> [Required work]: Take the listing that follows and copy it precisely.

> [Extracted material]:
++++++
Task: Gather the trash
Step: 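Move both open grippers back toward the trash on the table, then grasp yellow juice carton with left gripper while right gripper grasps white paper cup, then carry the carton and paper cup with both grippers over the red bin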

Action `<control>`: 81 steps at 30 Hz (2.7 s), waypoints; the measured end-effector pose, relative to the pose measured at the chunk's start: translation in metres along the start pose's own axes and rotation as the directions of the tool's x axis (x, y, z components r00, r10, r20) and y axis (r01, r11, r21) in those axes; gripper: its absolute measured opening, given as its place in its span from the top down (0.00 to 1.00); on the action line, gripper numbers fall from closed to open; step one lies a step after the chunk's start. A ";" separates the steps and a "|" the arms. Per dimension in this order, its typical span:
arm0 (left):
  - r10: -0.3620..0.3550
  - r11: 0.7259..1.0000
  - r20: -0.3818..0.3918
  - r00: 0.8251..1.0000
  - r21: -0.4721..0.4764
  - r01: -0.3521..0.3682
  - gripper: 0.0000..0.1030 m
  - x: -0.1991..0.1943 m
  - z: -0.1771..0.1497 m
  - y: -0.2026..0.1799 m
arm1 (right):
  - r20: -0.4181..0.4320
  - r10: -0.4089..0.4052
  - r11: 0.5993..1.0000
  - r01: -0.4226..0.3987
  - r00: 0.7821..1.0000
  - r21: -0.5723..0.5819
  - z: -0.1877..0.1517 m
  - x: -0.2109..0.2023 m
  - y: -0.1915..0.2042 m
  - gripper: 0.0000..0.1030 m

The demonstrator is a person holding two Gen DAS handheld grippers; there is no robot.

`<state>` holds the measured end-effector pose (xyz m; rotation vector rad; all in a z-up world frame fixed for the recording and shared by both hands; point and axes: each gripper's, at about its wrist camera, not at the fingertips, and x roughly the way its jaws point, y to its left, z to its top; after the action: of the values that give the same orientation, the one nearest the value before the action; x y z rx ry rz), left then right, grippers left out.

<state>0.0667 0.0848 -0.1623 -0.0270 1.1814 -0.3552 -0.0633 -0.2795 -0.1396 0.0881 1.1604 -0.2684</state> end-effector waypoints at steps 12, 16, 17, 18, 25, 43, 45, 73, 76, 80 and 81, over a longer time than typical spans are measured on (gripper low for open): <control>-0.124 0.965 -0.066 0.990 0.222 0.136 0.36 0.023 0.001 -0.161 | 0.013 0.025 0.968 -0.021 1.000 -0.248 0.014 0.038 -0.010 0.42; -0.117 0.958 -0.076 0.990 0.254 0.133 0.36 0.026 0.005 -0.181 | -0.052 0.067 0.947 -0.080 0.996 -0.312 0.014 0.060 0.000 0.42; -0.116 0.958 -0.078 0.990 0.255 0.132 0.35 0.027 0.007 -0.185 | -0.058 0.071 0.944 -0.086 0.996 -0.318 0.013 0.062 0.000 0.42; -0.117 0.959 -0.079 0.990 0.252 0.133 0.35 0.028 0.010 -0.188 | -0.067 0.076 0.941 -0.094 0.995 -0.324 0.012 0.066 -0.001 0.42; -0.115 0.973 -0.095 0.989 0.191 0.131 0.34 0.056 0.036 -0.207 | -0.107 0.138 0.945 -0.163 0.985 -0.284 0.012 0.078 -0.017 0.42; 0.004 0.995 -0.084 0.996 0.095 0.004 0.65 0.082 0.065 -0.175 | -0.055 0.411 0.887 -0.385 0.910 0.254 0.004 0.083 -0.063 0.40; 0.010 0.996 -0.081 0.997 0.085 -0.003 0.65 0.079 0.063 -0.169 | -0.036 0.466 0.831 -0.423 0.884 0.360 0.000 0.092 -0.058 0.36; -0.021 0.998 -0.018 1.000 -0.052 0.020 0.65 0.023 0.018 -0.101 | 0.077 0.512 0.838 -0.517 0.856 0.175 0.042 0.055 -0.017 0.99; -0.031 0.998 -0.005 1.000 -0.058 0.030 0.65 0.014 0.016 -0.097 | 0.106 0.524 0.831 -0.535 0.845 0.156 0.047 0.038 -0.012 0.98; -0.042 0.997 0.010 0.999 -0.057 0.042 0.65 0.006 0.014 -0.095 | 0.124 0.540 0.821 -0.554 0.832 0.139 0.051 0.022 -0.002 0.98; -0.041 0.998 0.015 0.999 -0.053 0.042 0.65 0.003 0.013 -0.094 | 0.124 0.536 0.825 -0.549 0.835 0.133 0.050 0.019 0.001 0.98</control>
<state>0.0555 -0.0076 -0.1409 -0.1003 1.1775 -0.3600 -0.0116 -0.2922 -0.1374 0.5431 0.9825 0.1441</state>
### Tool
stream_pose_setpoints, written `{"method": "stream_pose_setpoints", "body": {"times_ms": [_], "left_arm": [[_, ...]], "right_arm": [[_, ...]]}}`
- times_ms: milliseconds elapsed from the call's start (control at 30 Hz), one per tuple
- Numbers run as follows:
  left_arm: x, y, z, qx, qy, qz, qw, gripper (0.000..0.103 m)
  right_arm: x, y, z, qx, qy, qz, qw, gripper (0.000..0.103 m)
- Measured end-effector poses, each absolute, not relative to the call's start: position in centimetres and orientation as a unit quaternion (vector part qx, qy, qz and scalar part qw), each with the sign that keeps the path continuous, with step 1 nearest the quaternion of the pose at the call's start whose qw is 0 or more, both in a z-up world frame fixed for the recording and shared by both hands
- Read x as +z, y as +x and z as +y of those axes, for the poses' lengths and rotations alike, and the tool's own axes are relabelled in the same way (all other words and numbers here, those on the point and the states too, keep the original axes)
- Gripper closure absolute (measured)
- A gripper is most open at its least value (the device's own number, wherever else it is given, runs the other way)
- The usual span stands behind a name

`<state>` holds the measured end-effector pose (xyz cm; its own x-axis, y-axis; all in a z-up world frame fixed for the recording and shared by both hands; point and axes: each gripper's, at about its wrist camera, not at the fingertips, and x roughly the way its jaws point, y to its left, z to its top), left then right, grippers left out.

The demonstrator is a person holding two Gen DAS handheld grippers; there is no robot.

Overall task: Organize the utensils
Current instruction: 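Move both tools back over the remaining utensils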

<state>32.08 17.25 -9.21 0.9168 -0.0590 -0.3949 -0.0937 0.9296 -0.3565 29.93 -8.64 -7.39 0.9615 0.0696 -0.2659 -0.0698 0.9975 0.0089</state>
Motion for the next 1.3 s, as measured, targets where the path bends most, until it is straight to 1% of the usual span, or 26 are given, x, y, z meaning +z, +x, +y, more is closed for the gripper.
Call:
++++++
> [Solution to this exercise]:
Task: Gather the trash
Step: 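Move both open grippers back toward the trash on the table, then grasp yellow juice carton with left gripper while right gripper grasps white paper cup, then carry the carton and paper cup with both grippers over the red bin
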
Action `<control>`: 81 steps at 30 Hz (2.7 s), waypoints; the measured end-effector pose, relative to the pose measured at the chunk's start: translation in metres along the start pose's own axes and rotation as the directions of the tool's x axis (x, y, z components r00, r10, r20) and y axis (r01, r11, r21) in those axes; gripper: its absolute measured opening, given as its place in its span from the top down (0.00 to 1.00); on the action line, gripper numbers fall from closed to open; step one lies a step after the chunk's start. A ";" separates the steps and a "|" the arms. Per dimension in this order, its typical span:
arm0 (left):
  - r10: -0.3620..0.3550
  - r11: 0.7259..1.0000
  - r20: -0.3818..0.3918
  - r00: 0.8251..1.0000
  - r21: -0.4721..0.4764
  - r01: -0.3521..0.3682
  - gripper: 0.0000..0.1030 m
  - x: -0.1991..0.1943 m
  - z: -0.1771..0.1497 m
  - y: -0.2026..0.1799 m
arm1 (right):
  - r20: -0.4181..0.4320
  - r10: -0.4089..0.4052
  - r11: 0.5993..1.0000
  - r01: -0.4226..0.3987
  - r00: 0.7821..1.0000
  - r21: -0.5723..0.5819
  - z: -0.1877..0.1517 m
  - x: -0.2109..0.2023 m
  - y: -0.1915..0.2042 m
  - gripper: 0.0000..0.1030 m

The demonstrator is a person holding two Gen DAS handheld grippers; there is no robot.

`<state>` holds the measured end-effector pose (xyz m; rotation vector rad; all in a z-up world frame fixed for the recording and shared by both hands; point and axes: each gripper's, at about its wrist camera, not at the fingertips, and x roughly the way its jaws point, y to its left, z to its top; after the action: of the values that give the same orientation, the one nearest the value before the action; x y z rx ry rz), left then right, grippers left out.

<state>0.0667 0.0848 -0.1623 -0.0270 1.1814 -0.3552 -0.0633 -0.2795 -0.1396 0.0881 1.1604 -0.2684</state> end-effector waypoints at steps 12, 16, 17, 18, 25, 43, 45, 73, 76, 80 and 81, over a longer time than typical spans are measured on (gripper low for open): <control>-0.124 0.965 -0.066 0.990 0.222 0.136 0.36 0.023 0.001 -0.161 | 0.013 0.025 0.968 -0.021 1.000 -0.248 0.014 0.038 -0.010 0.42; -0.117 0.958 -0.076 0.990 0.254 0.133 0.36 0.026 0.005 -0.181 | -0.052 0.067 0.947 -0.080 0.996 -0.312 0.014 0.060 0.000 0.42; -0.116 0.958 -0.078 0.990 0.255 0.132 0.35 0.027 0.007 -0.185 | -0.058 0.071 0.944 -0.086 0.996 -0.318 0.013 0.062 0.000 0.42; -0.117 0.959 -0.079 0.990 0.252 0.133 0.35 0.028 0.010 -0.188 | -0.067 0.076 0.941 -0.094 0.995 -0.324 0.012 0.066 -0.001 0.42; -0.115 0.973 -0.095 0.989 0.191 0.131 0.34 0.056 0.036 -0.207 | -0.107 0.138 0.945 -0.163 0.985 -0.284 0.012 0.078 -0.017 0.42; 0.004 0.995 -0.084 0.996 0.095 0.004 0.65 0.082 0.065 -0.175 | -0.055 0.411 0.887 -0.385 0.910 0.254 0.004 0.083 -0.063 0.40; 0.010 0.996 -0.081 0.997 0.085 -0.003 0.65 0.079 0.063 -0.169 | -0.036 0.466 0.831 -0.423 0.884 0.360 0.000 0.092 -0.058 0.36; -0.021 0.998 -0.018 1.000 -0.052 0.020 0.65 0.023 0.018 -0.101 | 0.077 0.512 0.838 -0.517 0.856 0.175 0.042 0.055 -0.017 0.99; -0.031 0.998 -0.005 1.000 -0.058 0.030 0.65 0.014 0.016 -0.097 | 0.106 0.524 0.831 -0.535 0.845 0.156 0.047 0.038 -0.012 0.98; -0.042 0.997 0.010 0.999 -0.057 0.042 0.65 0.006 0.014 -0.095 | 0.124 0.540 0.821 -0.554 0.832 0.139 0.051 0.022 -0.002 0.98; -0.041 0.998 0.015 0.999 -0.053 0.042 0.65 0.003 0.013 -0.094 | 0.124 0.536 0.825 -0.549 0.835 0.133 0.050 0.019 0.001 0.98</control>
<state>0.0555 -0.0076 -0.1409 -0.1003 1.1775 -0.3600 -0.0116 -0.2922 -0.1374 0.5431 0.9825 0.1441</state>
### Tool
stream_pose_setpoints, written `{"method": "stream_pose_setpoints", "body": {"times_ms": [_], "left_arm": [[_, ...]], "right_arm": [[_, ...]]}}`
- times_ms: milliseconds elapsed from the call's start (control at 30 Hz), one per tuple
- Numbers run as follows:
  left_arm: x, y, z, qx, qy, qz, qw, gripper (0.000..0.103 m)
  right_arm: x, y, z, qx, qy, qz, qw, gripper (0.000..0.103 m)
- Measured end-effector poses, each absolute, not relative to the call's start: position in centimetres and orientation as a unit quaternion (vector part qx, qy, qz and scalar part qw), each with the sign that keeps the path continuous, with step 1 nearest the quaternion of the pose at the call's start whose qw is 0 or more, both in a z-up world frame fixed for the recording and shared by both hands
- Read x as +z, y as +x and z as +y of those axes, for the poses' lengths and rotations alike, and the tool's own axes are relabelled in the same way (all other words and numbers here, those on the point and the states too, keep the original axes)
- Gripper closure absolute (measured)
- A gripper is most open at its least value (the device's own number, wherever else it is given, runs the other way)
- The usual span stands behind a name

`<state>` holds the measured end-effector pose (xyz cm; its own x-axis, y-axis; all in a z-up world frame fixed for the recording and shared by both hands; point and axes: each gripper's, at about its wrist camera, not at the fingertips, and x roughly the way its jaws point, y to its left, z to its top), left then right, grippers left out.

The demonstrator is a person holding two Gen DAS handheld grippers; there is no robot.

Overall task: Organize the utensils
Current instruction: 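Move both tools back over the remaining utensils
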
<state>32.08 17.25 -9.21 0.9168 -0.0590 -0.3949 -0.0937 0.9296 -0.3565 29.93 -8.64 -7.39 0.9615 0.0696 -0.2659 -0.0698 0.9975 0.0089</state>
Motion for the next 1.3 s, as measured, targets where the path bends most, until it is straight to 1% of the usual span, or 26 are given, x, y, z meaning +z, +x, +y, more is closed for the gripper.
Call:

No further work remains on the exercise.